Data shown:
========

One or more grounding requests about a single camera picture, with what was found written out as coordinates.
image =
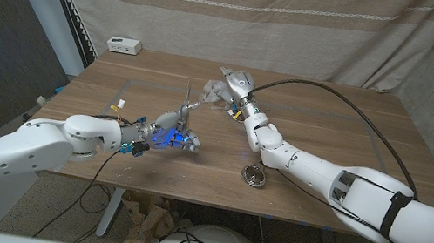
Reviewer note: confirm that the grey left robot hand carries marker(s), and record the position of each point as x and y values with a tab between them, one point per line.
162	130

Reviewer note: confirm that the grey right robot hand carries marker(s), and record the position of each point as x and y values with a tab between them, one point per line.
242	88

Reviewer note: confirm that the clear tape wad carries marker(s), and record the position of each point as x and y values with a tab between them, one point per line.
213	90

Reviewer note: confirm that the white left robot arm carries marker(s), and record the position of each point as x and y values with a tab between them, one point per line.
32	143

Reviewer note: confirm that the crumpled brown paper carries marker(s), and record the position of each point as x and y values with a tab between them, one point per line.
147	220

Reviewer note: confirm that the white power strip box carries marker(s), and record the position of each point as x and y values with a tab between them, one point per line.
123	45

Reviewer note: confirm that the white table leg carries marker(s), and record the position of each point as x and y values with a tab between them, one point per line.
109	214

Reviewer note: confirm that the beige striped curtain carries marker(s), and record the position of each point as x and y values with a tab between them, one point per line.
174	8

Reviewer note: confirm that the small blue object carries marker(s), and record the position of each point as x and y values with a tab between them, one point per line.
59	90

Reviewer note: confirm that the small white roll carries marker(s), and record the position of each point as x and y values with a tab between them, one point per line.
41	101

========

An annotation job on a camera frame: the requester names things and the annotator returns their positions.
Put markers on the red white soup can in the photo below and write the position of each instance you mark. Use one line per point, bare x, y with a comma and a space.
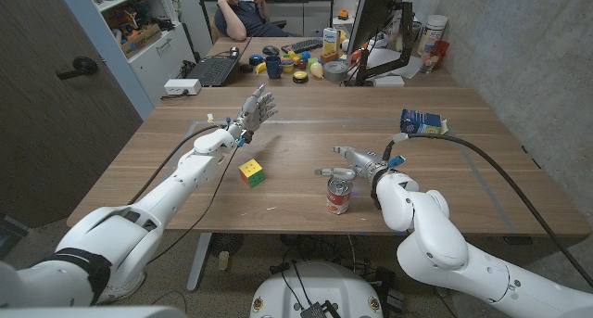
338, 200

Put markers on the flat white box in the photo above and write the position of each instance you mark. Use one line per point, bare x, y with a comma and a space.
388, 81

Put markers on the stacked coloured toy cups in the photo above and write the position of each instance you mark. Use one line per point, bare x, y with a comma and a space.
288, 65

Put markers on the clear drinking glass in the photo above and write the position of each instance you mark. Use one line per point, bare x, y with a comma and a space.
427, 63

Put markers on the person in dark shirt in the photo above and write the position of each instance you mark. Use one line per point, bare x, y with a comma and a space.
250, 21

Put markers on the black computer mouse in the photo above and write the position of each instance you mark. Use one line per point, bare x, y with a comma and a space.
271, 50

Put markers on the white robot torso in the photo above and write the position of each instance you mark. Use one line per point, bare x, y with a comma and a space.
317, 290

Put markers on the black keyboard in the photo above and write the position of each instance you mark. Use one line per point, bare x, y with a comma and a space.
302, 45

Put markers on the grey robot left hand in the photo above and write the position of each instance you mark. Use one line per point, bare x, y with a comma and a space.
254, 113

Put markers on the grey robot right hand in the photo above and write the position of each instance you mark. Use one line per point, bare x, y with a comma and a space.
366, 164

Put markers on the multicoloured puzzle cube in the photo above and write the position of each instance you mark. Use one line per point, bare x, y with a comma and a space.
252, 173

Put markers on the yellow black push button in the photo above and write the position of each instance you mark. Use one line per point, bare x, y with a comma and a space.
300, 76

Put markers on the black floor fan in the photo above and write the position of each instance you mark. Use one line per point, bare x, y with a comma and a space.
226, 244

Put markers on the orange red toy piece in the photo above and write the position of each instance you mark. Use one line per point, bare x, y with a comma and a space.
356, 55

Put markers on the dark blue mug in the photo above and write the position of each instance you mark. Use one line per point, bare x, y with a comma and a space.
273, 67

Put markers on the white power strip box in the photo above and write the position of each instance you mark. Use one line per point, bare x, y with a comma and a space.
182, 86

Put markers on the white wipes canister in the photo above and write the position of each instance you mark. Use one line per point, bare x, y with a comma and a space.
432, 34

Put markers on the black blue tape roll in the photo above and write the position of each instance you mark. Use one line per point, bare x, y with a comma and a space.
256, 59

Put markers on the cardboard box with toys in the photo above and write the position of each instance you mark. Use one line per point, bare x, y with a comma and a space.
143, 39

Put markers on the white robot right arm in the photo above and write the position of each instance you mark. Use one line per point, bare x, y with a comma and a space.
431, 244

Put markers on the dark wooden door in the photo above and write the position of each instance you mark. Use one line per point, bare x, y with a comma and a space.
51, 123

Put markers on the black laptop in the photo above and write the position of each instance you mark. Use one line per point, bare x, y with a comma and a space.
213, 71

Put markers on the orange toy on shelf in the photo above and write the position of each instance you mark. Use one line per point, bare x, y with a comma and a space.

========

Work task:
Your answer should be each line from the preceding material in which the word "camera" occurs.

Response to this exercise:
One or more grounding requests about a single camera picture, with what was found written out as coordinates.
An annotation job on a camera frame: the requester names things and the annotator returns their positions.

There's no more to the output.